Division of Cardiac Surgery, Department of Emergency and Organ Transplant, Policlinico Hospital, University of Bari, Bari, Italy.
Department of Cardiovascular Surgery, GVM Care and Research, Anthea Hospital, Bari, Italy.
J Card Surg. 2022 May;37(5):1287-1289. doi: 10.1111/jocs.16358. Epub 2022 Feb 21.
Primary malignant cardiac tumors represent (PMCTs) a very rare disease with an incidence of 0.009% (up to 10% of primary cardiac neoplasms) and are related to a very poor prognosis. The study by Mohamed Rahouma tries to give us information on sex differences in PMCTs, their incidence, behavior, and outcomes. Females were significantly older and had a lower stage of cancer. Males are known to have a more aggressive course and present at an earlier age. Sarcoma is the most common type of PMCTs in both males and females. There was no gender disparity in late mortality and patients who underwent surgery had a better prognosis than those who did not undergo surgery. Significant predictors of late mortality were found to be patients' high comorbidity index, angiosarcoma histology, and Stage III/IV. A challenge for cardiac surgeons is to improve survival in patients with cardiac malignancies, involving a multidisciplinary approach with oncologists, cardiologists, and radiologists. To pave the way for a significant improvement in survival in the future, more advanced sex-specific medical therapies for cancer such as novel chemotherapy agents, targeted immune therapies, genetic engineering need to be standardized to PMCTs and combined with radiological therapies such as gamma-knife and very advanced surgery to effectively treat even very aggressive forms of malignant tumors, with a significant impact on the patient's quality of life and survival.
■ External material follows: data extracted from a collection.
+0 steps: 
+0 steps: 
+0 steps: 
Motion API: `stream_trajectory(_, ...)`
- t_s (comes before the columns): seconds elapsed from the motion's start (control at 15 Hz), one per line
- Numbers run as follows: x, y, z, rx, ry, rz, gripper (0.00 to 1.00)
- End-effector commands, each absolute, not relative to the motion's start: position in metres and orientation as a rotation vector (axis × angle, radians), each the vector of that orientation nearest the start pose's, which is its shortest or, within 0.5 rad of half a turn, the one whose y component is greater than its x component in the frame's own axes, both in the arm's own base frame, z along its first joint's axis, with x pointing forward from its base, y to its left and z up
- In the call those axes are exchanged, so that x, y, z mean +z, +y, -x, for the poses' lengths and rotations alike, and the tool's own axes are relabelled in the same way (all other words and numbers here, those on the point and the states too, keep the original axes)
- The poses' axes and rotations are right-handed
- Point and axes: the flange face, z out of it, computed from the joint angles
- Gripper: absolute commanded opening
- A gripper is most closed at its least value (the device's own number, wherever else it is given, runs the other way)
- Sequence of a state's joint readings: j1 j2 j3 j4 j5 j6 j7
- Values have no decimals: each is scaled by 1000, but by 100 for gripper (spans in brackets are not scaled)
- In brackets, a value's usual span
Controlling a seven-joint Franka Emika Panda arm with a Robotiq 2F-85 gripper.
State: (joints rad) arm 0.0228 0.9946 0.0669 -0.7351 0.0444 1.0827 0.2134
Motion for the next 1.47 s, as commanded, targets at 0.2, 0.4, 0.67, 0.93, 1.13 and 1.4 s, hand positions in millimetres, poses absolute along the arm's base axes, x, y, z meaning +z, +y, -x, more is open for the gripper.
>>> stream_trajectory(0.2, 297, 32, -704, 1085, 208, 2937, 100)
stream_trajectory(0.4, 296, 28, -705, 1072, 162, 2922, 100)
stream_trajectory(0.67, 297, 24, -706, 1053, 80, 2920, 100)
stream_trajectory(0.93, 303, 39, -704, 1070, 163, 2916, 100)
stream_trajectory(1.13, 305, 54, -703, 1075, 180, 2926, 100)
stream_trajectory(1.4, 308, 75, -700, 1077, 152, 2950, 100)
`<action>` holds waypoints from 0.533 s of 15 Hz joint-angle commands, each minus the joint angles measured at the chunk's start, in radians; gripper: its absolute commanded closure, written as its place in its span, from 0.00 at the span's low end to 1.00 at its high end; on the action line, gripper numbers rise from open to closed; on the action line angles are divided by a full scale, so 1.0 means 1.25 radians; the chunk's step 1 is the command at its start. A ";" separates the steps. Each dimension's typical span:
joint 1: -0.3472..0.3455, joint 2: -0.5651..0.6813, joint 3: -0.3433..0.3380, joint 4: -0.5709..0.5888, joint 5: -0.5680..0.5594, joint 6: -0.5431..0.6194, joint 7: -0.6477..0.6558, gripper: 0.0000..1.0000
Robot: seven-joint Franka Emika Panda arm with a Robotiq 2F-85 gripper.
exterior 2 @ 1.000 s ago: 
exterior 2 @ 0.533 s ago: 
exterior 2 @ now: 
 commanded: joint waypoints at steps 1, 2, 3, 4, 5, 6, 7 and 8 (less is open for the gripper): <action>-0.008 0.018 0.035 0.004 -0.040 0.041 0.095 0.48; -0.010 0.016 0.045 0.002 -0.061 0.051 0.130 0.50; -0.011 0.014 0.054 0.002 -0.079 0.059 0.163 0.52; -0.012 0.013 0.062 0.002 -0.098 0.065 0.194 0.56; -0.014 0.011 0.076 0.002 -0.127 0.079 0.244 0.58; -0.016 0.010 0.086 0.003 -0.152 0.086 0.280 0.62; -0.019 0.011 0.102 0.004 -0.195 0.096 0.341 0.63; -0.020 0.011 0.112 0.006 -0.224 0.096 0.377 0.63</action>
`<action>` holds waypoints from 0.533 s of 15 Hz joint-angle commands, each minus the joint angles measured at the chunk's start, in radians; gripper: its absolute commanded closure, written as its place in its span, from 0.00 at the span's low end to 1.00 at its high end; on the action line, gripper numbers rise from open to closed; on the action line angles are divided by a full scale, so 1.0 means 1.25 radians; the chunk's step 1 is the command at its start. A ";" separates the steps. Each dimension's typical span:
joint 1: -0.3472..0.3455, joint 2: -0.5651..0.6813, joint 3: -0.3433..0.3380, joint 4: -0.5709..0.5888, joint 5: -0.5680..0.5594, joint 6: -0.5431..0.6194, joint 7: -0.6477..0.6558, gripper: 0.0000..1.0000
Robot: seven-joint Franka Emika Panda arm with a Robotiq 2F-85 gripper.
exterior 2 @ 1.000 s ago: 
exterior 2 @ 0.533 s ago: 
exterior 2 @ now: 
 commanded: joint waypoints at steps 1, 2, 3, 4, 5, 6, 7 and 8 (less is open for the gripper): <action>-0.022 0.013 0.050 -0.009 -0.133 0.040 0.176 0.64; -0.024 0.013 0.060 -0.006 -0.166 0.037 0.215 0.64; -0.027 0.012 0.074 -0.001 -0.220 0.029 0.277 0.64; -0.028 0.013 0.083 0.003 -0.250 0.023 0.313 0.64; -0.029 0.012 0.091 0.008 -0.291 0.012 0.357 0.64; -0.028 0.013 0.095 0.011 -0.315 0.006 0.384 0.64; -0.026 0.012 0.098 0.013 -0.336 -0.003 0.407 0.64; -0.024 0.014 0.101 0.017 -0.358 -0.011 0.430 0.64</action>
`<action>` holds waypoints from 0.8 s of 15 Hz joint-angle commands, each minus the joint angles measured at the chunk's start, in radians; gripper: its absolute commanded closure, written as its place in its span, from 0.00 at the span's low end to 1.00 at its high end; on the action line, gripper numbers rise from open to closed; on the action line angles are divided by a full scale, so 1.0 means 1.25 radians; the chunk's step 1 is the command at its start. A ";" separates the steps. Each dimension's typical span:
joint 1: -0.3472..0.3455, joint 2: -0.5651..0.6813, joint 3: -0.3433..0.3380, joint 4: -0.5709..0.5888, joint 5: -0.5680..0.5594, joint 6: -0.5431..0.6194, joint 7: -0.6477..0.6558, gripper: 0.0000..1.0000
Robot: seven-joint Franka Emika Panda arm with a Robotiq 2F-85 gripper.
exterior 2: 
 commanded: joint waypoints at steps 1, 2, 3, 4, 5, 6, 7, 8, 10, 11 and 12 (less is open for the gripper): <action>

原发性心脏恶性肿瘤(PMCT)是一种非常罕见的疾病,发病率为 0.009%(占原发性心脏肿瘤的 10%),预后极差。Mohamed Rahouma 的研究试图为我们提供关于 PMCT 中性别差异、发病率、行为和结局的信息。女性明显更年长,癌症分期更低。众所周知,男性的病程更具侵袭性,发病年龄更早。肉瘤是 PMCT 中男性和女性最常见的类型。晚期死亡率在性别间没有差异,接受手术的患者比未接受手术的患者预后更好。晚期死亡率的显著预测因素是患者的高合并症指数、血管肉瘤组织学和 III/IV 期。心脏外科医生面临的挑战是通过多学科方法,包括肿瘤学家、心脏病学家和放射科医生,提高患有心脏恶性肿瘤患者的生存率。为了在未来显著提高生存率,需要将针对癌症的更先进的性别特异性医疗疗法(如新型化疗药物、靶向免疫疗法、基因工程)标准化,并与放射治疗(如伽玛刀和非常先进的手术)相结合,以有效治疗甚至非常侵袭性的恶性肿瘤,从而对患者的生活质量和生存率产生重大影响。